Set the blade to go all the way through, but to reduce chipping and splintering set it to just cut through the thickness of the ply in this case about 13/16" for 3/4".

To further reduce chipping you can tape the area with masking tape prior to cutting the ply.

To go even further you can use a higher numbered blade for fine cuts, this would be my first step.

As I am not familiar with CS blades I assume 40 is a high numbered blade. So long as the blade is designed for fine or finishing cuts.

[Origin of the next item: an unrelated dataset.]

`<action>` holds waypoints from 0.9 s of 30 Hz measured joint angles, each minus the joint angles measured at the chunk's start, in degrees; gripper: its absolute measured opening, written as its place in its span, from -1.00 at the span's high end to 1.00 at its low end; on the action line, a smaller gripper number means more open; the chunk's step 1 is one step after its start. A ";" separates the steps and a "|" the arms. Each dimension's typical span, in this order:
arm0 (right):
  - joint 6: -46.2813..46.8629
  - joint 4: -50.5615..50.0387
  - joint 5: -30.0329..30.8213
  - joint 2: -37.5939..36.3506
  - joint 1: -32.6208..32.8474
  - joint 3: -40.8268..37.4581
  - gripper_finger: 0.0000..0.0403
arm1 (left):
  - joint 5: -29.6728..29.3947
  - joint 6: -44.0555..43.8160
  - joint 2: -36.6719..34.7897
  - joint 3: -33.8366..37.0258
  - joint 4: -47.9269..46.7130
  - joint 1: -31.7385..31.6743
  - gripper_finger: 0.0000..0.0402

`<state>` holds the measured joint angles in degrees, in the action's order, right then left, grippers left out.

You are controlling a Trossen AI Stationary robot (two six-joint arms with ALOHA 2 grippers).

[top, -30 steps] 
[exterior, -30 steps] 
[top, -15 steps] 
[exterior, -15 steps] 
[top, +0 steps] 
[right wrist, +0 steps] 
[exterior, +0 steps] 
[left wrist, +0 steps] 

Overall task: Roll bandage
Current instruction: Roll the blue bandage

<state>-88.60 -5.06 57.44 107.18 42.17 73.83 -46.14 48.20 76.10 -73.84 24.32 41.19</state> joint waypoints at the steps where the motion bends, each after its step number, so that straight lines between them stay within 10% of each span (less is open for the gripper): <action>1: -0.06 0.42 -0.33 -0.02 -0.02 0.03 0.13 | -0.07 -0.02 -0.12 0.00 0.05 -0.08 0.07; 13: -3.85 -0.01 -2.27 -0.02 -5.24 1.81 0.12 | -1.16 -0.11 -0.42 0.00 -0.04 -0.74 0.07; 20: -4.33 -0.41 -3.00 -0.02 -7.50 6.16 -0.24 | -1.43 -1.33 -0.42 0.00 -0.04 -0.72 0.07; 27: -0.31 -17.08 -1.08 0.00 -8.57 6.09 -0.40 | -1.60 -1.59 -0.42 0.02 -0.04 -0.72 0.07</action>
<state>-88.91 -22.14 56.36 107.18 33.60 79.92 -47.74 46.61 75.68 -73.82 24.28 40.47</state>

I would also set the blade shallow like I previously mentioned in the first paragraph.

They make plywood cutting blades for CS that do finishing cuts but I have never used any, I stick to my TS for most of my cuts.

Hitachi makes a good blade and I have used Oldham's signature woodseries blades for a few years on my TS to give you some ideas.

Good Luck
-----
Jeremy

"I am become death, the destroyer of worlds" July 16, 1945 Robert Oppenheimer

1.1 Double Het "Sharp" Snow RTB's
1.1 Hypomelenistic RTB's
0.2 Pastel Hypo RTB's
2.0 Double Het Stripe Albino RTB's
0.1 Suriname RTB
0.1 Anerthrystic RTB
0.0.10 Red Bearded Dragons
1.1 Rhinoceros Iguana's
1.0 Green Iguana
1.0 Ball Python
1.1 Cream Golden Retrieviers
1.0 Pomeriaian
0.2 Catus Terribilis
0.1 Spouse
1.0 Child -coming soon-

HappyHillbilly Sep 24, 2006 07:23 AM

There's a 140-tooth blade for 7 1/4 CS that's supposed to be for plywood/paneling.

A few years ago I was working on a project with 1/4in. luan (I think it was) and I found that using the 40T, with 2in. masking tape produced cleaner cuts. I know the 40T makes cleaner cuts on interior doors (hollow core), too.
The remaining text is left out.